_What you are asked to do_
The stretch from the line with "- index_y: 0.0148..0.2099" through the line with "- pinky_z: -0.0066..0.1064" in the records below: write it out exactly, and nothing else.

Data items
┄┄┄┄┄┄┄┄┄┄

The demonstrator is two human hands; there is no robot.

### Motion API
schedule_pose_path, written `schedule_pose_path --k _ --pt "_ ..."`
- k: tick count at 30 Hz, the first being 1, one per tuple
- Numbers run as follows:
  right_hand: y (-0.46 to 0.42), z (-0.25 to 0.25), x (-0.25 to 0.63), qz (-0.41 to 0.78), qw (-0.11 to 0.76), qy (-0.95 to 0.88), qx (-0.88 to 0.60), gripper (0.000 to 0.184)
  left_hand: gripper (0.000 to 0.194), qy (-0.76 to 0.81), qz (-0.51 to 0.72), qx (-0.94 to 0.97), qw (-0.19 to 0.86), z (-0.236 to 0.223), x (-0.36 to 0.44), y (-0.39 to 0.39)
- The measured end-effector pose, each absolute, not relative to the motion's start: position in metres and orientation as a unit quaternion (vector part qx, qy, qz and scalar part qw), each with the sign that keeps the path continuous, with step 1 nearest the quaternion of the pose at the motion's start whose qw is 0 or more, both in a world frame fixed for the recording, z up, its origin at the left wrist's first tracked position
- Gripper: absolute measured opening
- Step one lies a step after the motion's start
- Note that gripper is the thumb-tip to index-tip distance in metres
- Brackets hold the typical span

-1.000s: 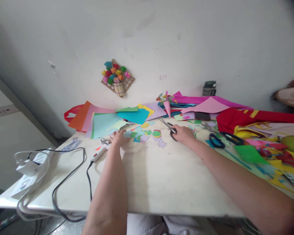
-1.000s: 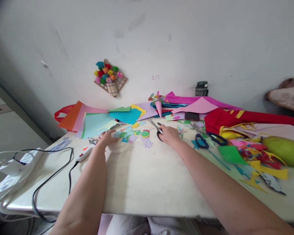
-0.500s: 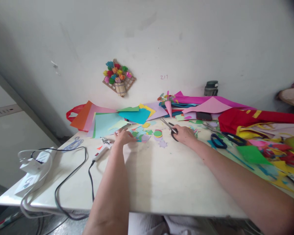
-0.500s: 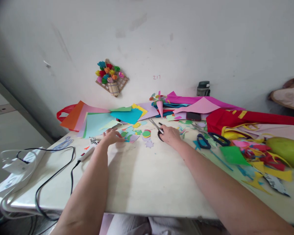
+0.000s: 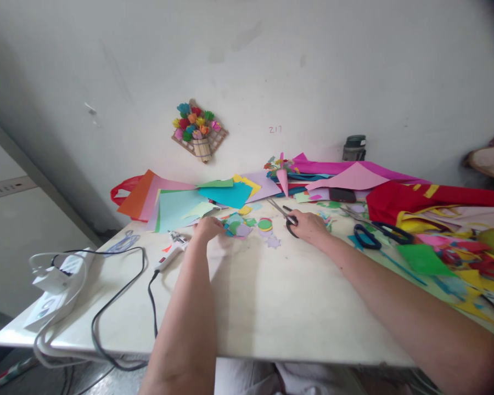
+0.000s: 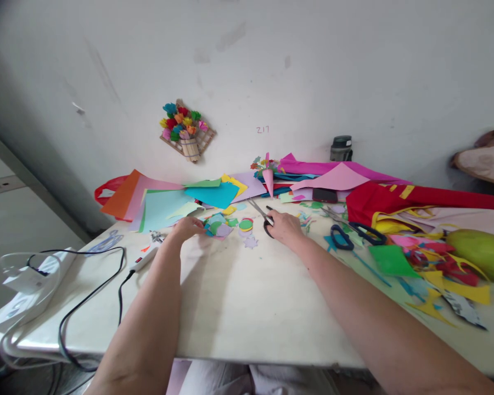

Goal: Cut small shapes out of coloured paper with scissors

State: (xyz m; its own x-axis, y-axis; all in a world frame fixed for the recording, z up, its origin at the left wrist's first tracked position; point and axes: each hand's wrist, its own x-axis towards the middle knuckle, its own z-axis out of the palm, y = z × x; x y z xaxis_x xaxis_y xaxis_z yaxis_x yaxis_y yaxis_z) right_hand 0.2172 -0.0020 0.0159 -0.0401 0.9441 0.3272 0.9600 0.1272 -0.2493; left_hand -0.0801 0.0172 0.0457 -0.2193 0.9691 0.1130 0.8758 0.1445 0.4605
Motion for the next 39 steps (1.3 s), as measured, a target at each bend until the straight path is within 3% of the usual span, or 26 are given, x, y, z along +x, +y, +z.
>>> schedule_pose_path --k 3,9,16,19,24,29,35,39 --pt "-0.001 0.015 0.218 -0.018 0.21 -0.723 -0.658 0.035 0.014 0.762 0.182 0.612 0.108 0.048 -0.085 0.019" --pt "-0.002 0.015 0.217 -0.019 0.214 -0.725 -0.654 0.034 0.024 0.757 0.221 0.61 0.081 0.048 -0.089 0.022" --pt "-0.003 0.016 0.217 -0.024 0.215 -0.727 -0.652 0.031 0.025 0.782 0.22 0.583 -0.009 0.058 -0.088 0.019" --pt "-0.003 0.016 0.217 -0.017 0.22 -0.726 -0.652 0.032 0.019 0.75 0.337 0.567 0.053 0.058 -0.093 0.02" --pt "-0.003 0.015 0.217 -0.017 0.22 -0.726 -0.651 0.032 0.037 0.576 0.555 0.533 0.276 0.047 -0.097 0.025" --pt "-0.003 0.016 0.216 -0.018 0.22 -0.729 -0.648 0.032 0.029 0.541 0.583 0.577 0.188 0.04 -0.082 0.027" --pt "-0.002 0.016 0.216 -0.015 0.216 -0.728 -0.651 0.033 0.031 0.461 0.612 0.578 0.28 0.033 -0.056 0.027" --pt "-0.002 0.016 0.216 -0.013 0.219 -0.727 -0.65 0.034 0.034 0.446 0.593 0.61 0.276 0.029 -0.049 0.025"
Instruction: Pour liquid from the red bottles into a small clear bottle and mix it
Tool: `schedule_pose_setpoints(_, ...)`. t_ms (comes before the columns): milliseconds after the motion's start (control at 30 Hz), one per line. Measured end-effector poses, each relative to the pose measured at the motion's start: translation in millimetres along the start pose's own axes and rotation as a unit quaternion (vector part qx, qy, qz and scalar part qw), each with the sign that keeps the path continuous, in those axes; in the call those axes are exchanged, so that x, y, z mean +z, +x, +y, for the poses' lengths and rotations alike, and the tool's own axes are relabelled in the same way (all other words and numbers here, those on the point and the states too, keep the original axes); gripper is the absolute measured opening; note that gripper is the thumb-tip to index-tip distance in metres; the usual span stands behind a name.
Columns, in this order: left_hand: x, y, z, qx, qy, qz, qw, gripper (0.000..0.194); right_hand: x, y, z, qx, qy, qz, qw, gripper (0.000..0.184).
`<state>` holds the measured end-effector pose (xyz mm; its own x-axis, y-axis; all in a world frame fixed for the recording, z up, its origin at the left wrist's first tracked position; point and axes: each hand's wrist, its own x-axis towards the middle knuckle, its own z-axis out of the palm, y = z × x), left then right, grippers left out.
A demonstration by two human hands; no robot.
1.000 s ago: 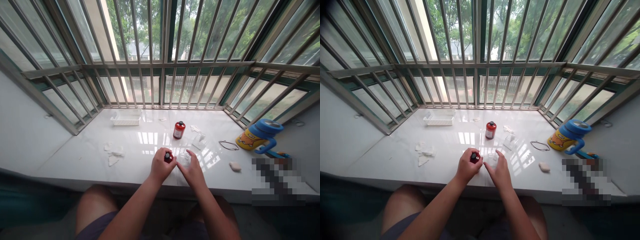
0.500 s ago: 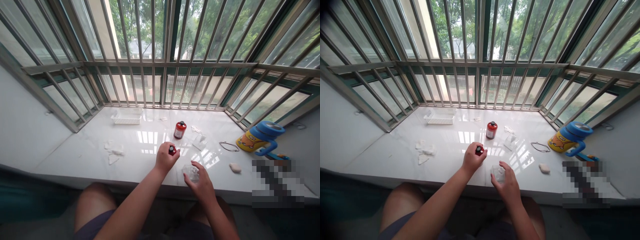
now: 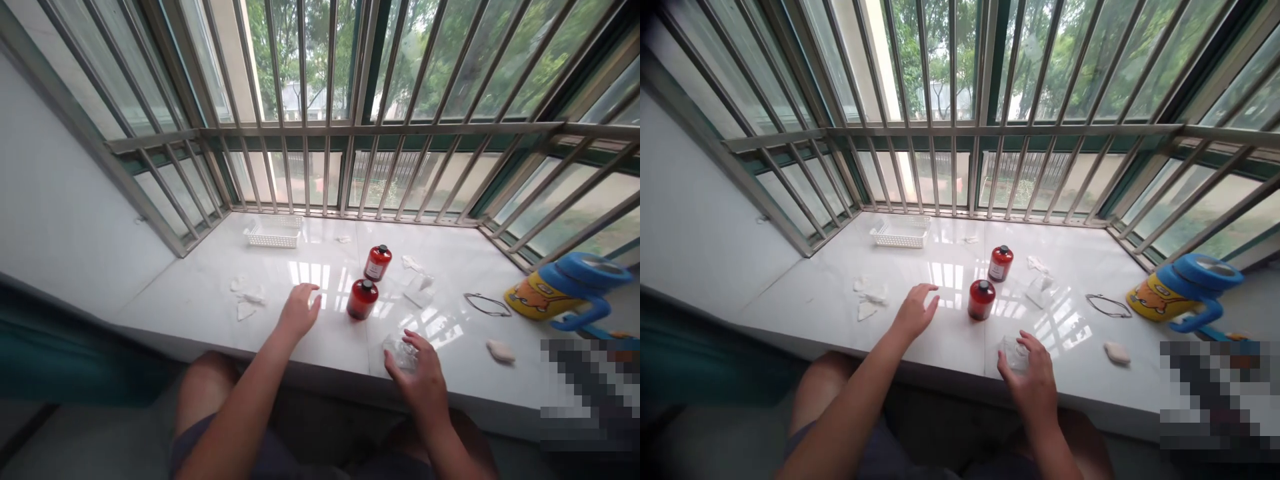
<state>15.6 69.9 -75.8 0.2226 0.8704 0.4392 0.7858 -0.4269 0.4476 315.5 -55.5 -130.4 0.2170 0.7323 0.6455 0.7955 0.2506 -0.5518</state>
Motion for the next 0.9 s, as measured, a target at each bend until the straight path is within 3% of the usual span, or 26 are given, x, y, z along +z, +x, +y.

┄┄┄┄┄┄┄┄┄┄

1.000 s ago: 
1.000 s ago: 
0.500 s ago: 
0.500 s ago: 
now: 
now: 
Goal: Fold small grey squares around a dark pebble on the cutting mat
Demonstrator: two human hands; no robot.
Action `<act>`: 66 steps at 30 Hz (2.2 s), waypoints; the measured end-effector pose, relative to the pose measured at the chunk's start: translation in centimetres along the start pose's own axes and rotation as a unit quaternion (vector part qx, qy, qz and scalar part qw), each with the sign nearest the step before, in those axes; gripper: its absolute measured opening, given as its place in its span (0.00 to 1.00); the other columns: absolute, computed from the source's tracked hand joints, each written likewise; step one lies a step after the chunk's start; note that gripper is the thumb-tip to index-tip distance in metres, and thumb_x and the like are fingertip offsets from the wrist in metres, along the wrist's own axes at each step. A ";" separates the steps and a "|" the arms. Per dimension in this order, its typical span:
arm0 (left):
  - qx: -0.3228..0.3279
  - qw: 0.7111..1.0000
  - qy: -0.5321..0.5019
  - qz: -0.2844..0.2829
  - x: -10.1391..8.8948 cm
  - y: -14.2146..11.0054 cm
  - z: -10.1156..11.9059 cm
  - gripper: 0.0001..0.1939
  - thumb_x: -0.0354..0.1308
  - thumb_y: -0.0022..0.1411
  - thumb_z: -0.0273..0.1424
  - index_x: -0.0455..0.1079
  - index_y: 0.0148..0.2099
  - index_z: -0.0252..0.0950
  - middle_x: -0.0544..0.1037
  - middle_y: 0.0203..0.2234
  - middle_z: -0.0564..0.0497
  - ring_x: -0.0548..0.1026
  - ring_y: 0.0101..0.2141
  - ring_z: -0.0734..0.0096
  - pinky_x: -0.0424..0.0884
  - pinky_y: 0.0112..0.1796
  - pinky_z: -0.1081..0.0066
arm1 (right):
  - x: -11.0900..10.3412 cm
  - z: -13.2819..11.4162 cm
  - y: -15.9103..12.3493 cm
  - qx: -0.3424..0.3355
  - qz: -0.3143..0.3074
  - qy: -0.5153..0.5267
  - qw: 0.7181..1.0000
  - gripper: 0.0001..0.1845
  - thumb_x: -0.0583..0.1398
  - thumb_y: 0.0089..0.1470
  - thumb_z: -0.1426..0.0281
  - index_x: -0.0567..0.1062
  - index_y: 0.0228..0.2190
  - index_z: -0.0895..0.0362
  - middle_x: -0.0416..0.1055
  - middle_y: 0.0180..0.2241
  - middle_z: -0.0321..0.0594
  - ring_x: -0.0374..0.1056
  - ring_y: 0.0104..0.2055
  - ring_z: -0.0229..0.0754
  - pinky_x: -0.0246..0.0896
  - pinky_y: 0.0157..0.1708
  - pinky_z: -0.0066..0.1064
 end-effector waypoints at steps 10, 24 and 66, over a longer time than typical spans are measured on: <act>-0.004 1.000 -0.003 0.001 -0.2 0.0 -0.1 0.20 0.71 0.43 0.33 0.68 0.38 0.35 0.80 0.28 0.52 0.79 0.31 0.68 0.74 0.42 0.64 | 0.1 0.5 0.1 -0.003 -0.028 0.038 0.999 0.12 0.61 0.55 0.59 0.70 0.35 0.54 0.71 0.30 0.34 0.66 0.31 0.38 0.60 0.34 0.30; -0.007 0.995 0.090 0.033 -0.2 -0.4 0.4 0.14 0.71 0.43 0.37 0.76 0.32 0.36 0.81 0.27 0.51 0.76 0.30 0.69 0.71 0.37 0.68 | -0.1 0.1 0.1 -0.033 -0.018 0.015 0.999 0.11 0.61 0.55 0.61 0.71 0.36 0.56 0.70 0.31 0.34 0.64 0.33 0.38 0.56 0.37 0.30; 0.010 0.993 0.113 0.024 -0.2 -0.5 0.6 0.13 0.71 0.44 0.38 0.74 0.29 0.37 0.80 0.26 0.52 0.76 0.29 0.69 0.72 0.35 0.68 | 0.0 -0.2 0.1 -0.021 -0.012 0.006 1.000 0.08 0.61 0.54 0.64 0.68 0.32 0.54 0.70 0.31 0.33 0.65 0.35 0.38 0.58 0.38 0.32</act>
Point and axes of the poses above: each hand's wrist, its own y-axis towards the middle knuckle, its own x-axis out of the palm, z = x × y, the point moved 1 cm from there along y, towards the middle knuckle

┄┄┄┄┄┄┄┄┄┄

_Exercise solution_
  - index_y: 0.0148..0.2099
  - index_z: -0.0252..0.0950
  - middle_x: -0.0544..0.1037
  - middle_y: 0.0203..0.2234
  - middle_z: -0.0564..0.0497
  - ring_x: -0.0548..0.1026
  - ring_y: 0.0101..0.2141
  - ring_z: -0.0734..0.0096
  - pinky_x: -0.0424..0.0884
  - pinky_y: 0.0112..0.1796
  - pinky_z: -0.1081..0.0066
arm1 (right):
  - x: -11.0900..10.3412 cm
  - z: -13.2819..11.4162 cm
  - y: -15.9103..12.3493 cm
  - qx: -0.3424..0.3355
  - qz: -0.3143..0.3074
  - qy: -0.5153..0.5267
  - qw: 0.7181..1.0000
  - gripper: 0.0001..0.1845
  - thumb_x: -0.0583..0.1398
  - thumb_y: 0.0089..0.1470
  - thumb_z: -0.1426..0.0281
  - index_x: -0.0567..0.1062
  - index_y: 0.0228..0.2190
  - index_z: -0.0895..0.0362
  - middle_x: -0.0416..0.1055
  - middle_y: 0.0180..0.2241
  - middle_z: -0.0321..0.0594
  - ring_x: -0.0374..0.1056
  - ring_y: 0.0104..0.2055
  - ring_z: -0.0229..0.0754
  - pinky_x: -0.0246..0.0896
  - pinky_y: 0.0157..0.1708
  - pinky_z: -0.0066..0.1064

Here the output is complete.